New submitter cloudozer writes "Virtual servers in the future may stop using OSes entirely. As recently demonstrated OS-less platforms may change our understanding of how long does it take to bring a server up. A demo server gets created, booted up, configured, runs an application and shuts down in under 1 second. Radically lower startup latency means that the computing infrastructure may be woven strictly on demand, during the processing window allotted for a given request. Currently cloud providers round an instance uptime to the full hour when calculating charges. They might need to switch to per-second billing if OS-less instances get traction. The demo uses a new Erlang runtime system capable of running directly on Xen hypervisor."

6 of 201 comments (clear)

  1. A runtime system is an OS by Anonymous Coward · · Score: 5, Insightful

    If you don't need much from your OS, then trim the OS down. That doesn't mean you're not using an OS. Unless you run bare-metal code, you are using an OS.

    1. Re:A runtime system is an OS by Anonymous Coward · · Score: 5, Funny

      No kidding. Are we going to allow application programmers to start making direct calls to the hardware? If so, then kill me now. Use a spoon if you have to, it will be more merciful.

  2. "stop using OSes"? by 1u3hr · · Score: 5, Insightful

    What gibberish is this? There is an OS, presumably Xen. Unless we're returning to the 1940s and wiring up tubes to make programs, there is an OS.

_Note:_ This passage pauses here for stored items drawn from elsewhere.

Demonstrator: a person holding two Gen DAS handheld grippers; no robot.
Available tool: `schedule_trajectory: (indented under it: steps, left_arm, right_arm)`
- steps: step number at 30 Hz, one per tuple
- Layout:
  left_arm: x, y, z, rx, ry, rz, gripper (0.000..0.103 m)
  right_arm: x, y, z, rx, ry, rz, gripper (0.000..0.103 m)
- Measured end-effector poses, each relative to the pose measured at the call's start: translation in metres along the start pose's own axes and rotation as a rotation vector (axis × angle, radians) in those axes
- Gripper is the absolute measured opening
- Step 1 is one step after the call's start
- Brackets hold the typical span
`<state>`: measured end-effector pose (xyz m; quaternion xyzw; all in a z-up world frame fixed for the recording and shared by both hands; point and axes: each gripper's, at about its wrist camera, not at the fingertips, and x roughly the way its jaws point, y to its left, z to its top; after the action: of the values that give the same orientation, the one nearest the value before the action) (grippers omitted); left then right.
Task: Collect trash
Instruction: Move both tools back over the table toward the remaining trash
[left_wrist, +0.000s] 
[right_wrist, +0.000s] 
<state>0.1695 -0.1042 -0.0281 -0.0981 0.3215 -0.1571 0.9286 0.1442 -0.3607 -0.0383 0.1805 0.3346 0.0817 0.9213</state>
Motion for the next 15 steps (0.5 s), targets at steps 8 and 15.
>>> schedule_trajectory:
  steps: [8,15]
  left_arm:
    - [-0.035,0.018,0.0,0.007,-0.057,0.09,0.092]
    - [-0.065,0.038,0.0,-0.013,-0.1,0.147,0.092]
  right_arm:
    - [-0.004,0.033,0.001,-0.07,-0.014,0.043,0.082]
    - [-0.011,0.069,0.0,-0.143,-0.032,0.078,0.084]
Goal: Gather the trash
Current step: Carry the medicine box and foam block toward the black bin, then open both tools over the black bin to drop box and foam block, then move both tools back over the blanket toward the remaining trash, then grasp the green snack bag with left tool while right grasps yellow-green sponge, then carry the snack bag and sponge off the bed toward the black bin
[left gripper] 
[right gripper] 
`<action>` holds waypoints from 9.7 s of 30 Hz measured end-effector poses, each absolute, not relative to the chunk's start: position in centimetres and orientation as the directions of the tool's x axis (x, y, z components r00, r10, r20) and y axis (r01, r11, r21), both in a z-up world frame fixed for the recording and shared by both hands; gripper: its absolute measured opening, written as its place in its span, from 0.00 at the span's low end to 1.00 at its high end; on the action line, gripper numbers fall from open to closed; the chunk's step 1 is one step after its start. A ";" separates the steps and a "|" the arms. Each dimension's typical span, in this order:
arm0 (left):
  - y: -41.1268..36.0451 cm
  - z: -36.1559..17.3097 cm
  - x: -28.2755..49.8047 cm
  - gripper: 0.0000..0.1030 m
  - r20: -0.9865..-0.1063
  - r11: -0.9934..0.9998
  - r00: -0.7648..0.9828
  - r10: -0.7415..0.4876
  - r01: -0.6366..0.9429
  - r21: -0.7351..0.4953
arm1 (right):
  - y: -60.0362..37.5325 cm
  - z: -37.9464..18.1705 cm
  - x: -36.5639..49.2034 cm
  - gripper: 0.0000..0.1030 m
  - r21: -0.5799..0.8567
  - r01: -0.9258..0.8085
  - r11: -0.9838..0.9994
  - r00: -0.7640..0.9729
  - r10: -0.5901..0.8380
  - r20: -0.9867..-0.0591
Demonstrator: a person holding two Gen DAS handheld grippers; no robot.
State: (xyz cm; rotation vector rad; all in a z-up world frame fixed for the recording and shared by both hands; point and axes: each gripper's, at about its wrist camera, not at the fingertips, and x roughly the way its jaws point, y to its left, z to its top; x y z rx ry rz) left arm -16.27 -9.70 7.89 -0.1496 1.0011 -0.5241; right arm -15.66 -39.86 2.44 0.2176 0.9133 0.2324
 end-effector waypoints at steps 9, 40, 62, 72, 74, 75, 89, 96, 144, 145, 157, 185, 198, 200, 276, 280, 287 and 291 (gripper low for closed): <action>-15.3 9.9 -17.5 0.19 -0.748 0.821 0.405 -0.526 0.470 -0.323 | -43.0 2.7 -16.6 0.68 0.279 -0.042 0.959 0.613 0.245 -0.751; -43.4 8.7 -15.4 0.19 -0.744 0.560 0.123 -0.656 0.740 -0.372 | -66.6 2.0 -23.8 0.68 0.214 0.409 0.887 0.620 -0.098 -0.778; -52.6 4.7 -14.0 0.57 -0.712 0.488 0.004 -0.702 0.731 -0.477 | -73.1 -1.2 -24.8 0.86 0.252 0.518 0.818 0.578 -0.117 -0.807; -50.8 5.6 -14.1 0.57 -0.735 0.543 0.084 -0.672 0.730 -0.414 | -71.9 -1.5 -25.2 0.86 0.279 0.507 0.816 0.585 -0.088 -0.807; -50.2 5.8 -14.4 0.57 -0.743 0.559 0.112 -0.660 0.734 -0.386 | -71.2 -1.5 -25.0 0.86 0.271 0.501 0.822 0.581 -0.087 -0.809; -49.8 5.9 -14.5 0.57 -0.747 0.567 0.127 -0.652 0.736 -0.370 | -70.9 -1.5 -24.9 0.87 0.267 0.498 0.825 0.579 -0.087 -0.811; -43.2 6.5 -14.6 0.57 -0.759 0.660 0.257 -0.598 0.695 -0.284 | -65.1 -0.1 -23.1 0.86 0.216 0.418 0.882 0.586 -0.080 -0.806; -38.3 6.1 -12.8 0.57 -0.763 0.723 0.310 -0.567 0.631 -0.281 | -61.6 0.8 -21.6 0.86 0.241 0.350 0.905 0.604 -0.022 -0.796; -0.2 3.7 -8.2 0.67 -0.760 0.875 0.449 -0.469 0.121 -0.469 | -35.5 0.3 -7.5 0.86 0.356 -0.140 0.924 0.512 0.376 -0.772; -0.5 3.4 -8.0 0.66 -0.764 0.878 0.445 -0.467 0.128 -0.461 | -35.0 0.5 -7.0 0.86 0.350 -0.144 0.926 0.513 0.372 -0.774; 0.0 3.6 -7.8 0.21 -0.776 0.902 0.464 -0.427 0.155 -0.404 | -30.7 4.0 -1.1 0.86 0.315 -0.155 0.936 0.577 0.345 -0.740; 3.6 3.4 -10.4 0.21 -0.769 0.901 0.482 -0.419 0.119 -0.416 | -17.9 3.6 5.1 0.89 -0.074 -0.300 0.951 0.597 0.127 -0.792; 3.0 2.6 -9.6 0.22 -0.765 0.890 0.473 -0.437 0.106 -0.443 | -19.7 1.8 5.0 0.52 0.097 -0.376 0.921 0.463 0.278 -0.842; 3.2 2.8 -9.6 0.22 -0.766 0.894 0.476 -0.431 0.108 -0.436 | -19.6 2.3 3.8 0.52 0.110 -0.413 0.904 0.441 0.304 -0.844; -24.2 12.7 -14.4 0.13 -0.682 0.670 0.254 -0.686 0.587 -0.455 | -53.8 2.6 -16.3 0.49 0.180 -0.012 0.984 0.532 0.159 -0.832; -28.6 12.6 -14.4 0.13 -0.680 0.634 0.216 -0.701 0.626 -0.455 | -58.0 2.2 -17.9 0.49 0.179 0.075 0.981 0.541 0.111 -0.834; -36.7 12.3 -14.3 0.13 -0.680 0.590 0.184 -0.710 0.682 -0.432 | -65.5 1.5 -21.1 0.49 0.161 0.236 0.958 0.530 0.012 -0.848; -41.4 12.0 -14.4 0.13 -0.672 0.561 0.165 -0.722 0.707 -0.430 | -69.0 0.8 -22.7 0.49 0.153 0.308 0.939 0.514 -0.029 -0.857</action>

    1. Re:"stop using OSes"? by julesh · · Score: 5, Insightful

      You can argue about whether the Erlang runtime constitutes an OS of sorts

      AFAICS there's no argument at all. It is an OS; not a particularly good one, but one that provides scheduling, interprocess communication (albeit for what we'd traditionally consider to be threads rather than processes, but due to Erlang's memory/threading model there's actually no real distinction), memory management, and abstraction of IO (albeit somewhat simplified from the approach taken by a typical modern OS).

    2. Re:"stop using OSes"? by ls671 · · Score: 5, Informative

      Unless we're returning to the 1940s and wiring up tubes to make programs,

      I had a few games on bootable floppies back in the original PC days, around 1985. The floppies would boot up the computer right into the game so there was no OS involved. And no, BIOS is not some kind of bisexual OS, it stands for Basic Input/Output System.

      --
      Everything I write is lies, read between the lines.
  3. Still an OS... by FaxeTheCat · · Score: 5, Insightful

    So instead of booting a general purpose OS, the system uses one OS specifically for running other OSes (XEN) and one minimal special purpose OS for running the application (Erlang runtime). Whether you cal it a hypervisor or a runtime system, it is still an OS.

    Instead of focusing on the irrelevant and incorrect "not using an OS", why not focus on the more interesting fact that for some tasks, it may be worth the effort to create a custom build of the OS with only the functions needed. That version may even be automatically created (or chosen) as part of the application build.